Biased sampling

Today I needed to better understand what the resulting distribution is, when sampling without replacement using the R sample function, where each element exists exactly once and has a different weight of being drawn. Let \(M\) be the total number of elements (i.e. colors when using urn terminology) and \(N\) the number of elements sampled from \(M\), and \(P\) a vector of weights. Repeatedly sampling \(N=2\) out of \(M=4\) with \(P=[4,3,2,1]\) gives the mean occurence of each element in the sample.

N <- 2
M <- 4
P <- M:1
reps <- 1e4
v <- replicate(reps, sample(1:M, size=N, replace=FALSE, prob=P))
tbl <- table(unlist(v))
tbl / reps

     1      2      3      4 
0.7162 0.6011 0.4468 0.2359 

The distribution that models this setting is Wallenius’ noncentral multivariate hypergeometrical distribution (WNMHD). Conceptually, it is the same as the multivariate hypergeometrical distribution except for that the elements additionally have weights. The probability for a certain result can be calculated using the corresponding density function from the package BiasedUrn. For example, drawing the elements \({1,3}\) for the same parameters as above yields the probability

library(BiasedUrn)
dMWNCHypergeo(x = c(1,0,1,0), m = rep(1, M), n=N, odds=P)
[1] 0.2333333

Repeating this process for every possible outcome for a given \(M\) and \(N\), we can calculate the distribution of means for the WNMHD.

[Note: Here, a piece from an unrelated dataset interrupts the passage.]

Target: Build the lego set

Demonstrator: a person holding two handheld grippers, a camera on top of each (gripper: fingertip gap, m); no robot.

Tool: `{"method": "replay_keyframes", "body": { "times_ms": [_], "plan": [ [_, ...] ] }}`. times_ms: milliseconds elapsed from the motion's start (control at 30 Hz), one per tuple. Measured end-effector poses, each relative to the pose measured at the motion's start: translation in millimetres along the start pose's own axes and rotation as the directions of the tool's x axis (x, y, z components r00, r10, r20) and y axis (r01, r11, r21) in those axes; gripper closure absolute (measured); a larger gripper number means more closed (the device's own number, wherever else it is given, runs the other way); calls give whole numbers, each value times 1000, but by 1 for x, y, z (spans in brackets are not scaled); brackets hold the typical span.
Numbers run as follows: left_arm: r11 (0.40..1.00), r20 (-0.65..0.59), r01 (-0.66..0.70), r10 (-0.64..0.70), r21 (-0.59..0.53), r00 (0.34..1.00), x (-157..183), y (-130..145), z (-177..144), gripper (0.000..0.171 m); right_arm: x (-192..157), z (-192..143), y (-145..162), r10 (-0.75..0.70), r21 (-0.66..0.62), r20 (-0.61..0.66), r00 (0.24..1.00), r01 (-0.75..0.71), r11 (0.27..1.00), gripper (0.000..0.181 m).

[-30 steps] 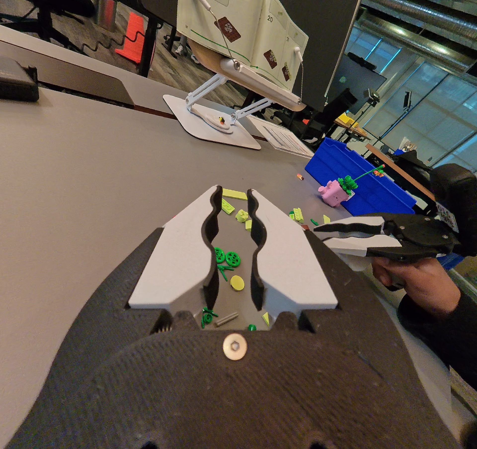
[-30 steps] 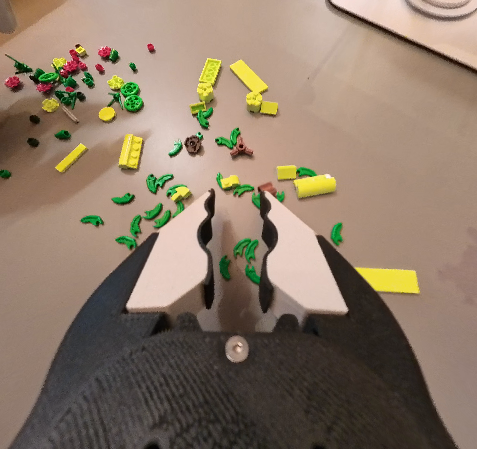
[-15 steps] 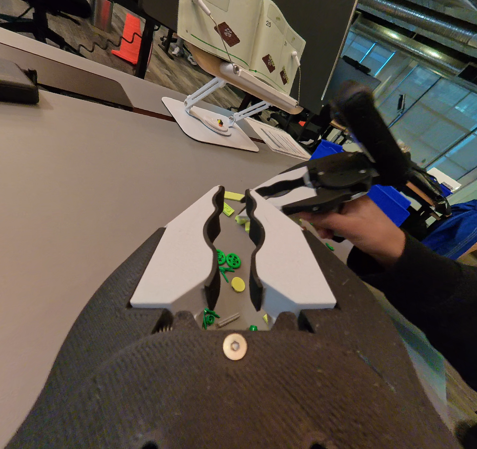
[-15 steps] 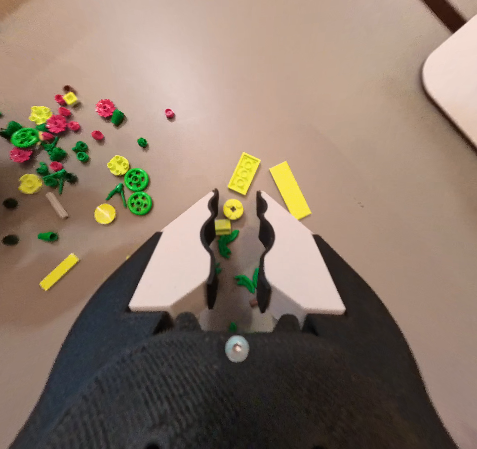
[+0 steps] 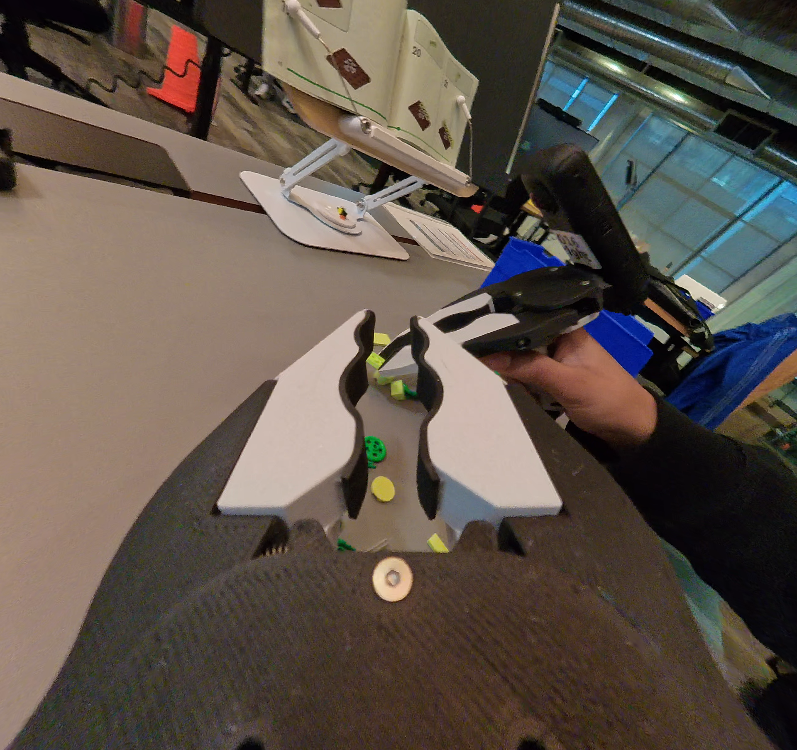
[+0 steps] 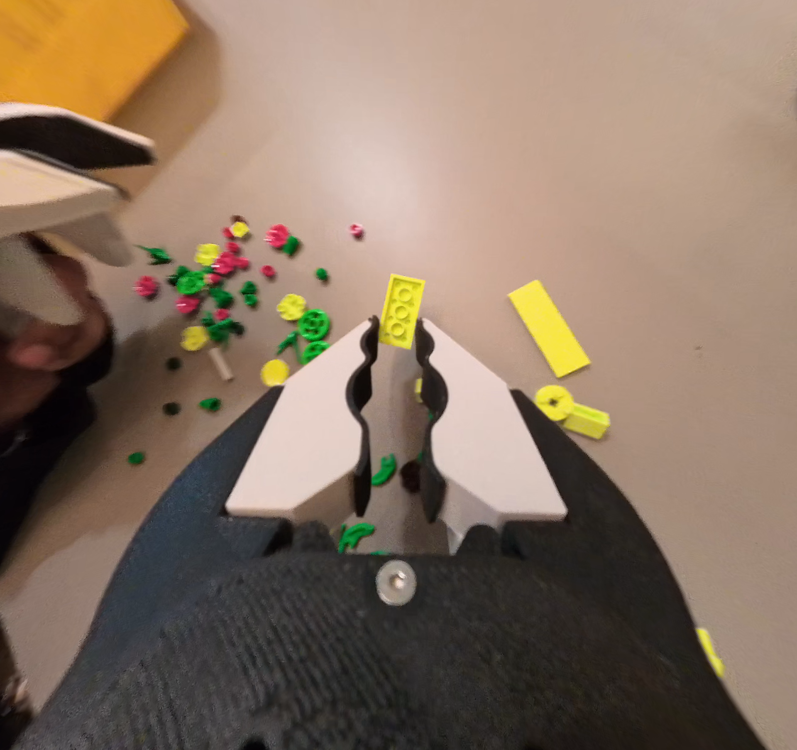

# approach one: calculate all combinations
l <- replicate(M, 0:1, simplify = F)  # all combinations 
d <- t(as.matrix(expand.grid(l)))     # generate all combinations
d <- d[ , colSums(d) == N]            # columns with N elements drawn
p <- dMWNCHypergeo(x = d, m = rep(1, M), n=N, odds=P)  # get density
mu <- as.vector(d %*% cbind(p))       # calculating mean
mu 
[1] 0.7158730 0.6083333 0.4412698 0.2345238

Using this brute force approach quickly runs into trouble when \(M\) gets large. The calculation of all possible combinations will quickly fail due to memory limits. A better way to calculate the means is to use function meanMWNCHypergeo. Settings the precision argument to a small value will yield an exact solution.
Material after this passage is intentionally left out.